How to Make La Tee Da Oil

Updated November 21, 2016

La Tee Da effusion lamps use a small, intermittent flame to keep the oil within them at a warm, even temperature. The lamps themselves usually feature an egg shape made of highly decorated glass with an openwork metal cap that allows fragrance to waft out. The oil sits in the body of the lamp. Since the oil temperature doesn’t rise much, it burns away at a slow rate, which helps it to last for several weeks. However, the brand-name oil is still rather expensive. By making your own La Tee Da oils, you can customise your scents and remain within your budget.

Pour about 1½ cups of isopropyl alcohol into a glass jar. The alcohol should be free of colouring and other ingredients. The purer the alcohol, the faster it will emulsify the oils.

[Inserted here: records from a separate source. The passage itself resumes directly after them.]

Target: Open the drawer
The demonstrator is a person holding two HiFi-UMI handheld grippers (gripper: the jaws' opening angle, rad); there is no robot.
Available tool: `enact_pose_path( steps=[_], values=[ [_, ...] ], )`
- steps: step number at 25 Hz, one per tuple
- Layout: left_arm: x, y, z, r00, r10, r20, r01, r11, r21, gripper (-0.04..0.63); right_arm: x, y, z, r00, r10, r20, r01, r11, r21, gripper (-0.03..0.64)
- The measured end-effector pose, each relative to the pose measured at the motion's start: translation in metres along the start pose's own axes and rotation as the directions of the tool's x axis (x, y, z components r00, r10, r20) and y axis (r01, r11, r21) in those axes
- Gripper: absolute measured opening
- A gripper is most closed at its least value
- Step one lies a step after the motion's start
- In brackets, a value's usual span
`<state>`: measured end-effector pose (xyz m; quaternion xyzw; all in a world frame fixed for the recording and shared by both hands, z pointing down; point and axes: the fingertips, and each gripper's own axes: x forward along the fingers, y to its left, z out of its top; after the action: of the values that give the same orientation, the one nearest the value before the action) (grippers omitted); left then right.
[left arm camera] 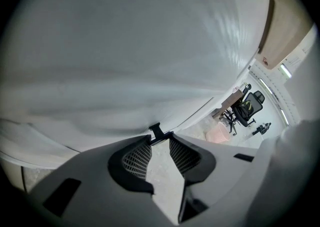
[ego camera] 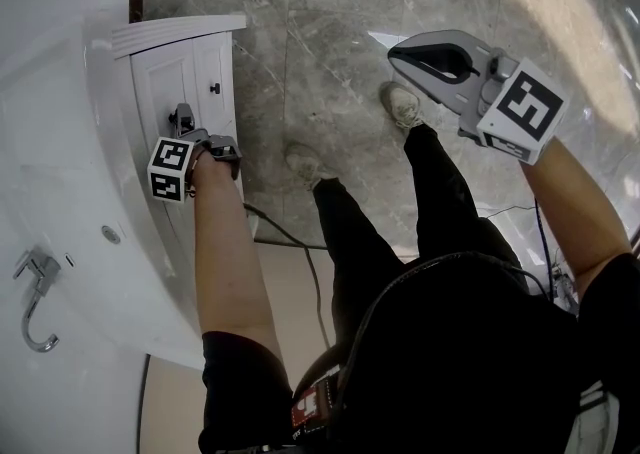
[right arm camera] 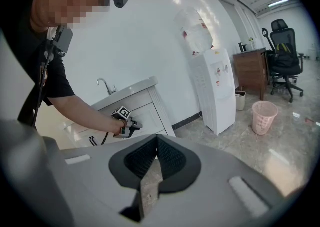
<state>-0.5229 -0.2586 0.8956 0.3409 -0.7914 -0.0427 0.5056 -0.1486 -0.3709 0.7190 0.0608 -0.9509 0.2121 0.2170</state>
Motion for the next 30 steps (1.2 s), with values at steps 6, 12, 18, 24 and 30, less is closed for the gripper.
enact_pose_path(
  steps=[6,12,18,24,30],
  values=[
    [-0.005,-0.006,-0.014,1.0,-0.006,-0.004,0.006,1.0,0.013,0.109,-0.001,-0.001,0.002,1.0,-0.008,0.01,0.008,1.0,0.003,-0.005],
    [-0.011,-0.015,-0.031,1.0,-0.003,-0.009,0.003,1.0,0.012,0.11,-0.007,-0.003,0.007,1.0,-0.013,0.019,0.013,1.0,-0.002,-0.005],
    [-0.015,-0.022,-0.044,1.0,-0.006,-0.008,0.007,1.0,0.022,0.11,-0.018,-0.007,0.003,0.999,-0.028,0.026,0.027,1.0,0.008,-0.005],
    [-0.021,-0.032,-0.063,1.0,-0.011,-0.011,0.011,0.999,0.034,0.109,-0.03,-0.009,-0.003,0.999,-0.038,0.037,0.037,0.999,0.015,-0.005],
    [-0.026,-0.04,-0.079,1.0,-0.009,-0.019,0.01,0.999,0.045,0.107,-0.043,-0.013,-0.009,0.998,-0.046,0.043,0.045,0.999,0.024,-0.005]
  ],
)
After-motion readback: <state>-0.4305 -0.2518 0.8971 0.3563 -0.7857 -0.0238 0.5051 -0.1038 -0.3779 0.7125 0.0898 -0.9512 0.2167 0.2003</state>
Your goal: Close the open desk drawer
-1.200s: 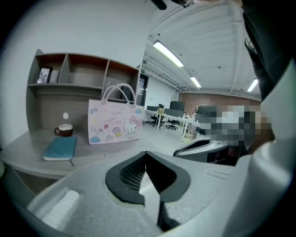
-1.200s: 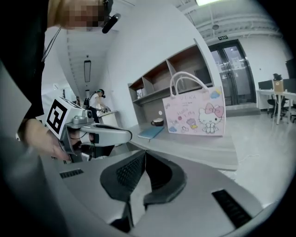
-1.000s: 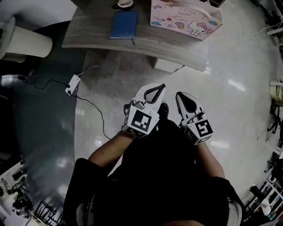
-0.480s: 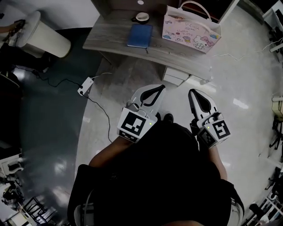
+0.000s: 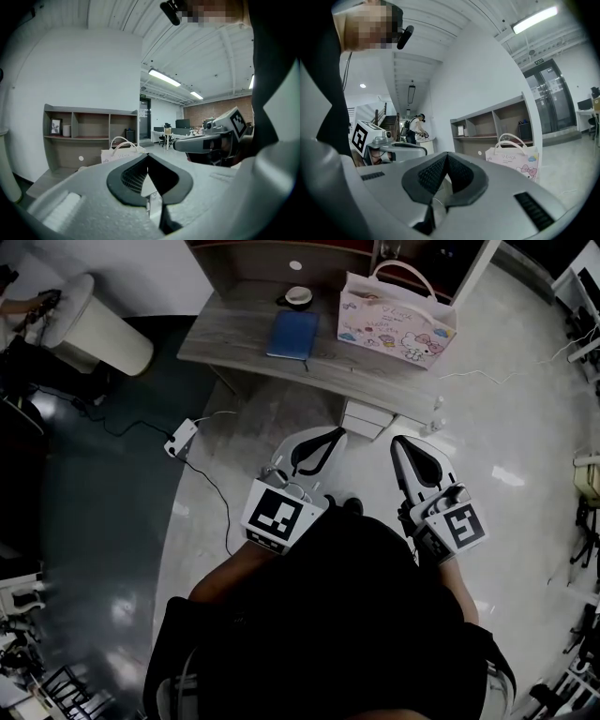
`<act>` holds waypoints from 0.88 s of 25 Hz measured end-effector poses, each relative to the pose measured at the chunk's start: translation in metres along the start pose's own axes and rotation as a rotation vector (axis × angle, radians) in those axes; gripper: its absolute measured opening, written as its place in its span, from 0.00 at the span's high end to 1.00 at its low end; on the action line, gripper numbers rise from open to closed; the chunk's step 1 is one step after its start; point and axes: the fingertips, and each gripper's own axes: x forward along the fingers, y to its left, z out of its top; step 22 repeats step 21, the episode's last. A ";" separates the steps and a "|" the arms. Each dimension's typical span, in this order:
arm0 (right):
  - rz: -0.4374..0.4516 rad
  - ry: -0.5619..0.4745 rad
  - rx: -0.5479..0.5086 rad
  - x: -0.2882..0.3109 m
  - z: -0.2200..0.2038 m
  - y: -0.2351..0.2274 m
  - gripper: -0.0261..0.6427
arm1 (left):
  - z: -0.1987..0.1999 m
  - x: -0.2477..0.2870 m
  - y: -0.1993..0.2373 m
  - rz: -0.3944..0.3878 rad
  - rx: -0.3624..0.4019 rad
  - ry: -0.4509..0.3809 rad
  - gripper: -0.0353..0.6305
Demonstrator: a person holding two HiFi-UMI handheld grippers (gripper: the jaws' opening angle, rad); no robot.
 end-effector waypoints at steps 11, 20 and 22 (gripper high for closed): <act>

Add a teaspoon of a single oil to your alcohol. If you're using more than one oil, drip about 40 drops each of two oils, 15 drops each of three oils and 10 to 12 drops each of four oils. Using more than four oils may create an unpleasant, muddled scent.

Cap the jar tightly and shake vigorously for about 10 seconds. Pour an appropriate amount of your oil into your lamp or store the oil in a cool, dark and dry place until you need it. It should keep for about a month.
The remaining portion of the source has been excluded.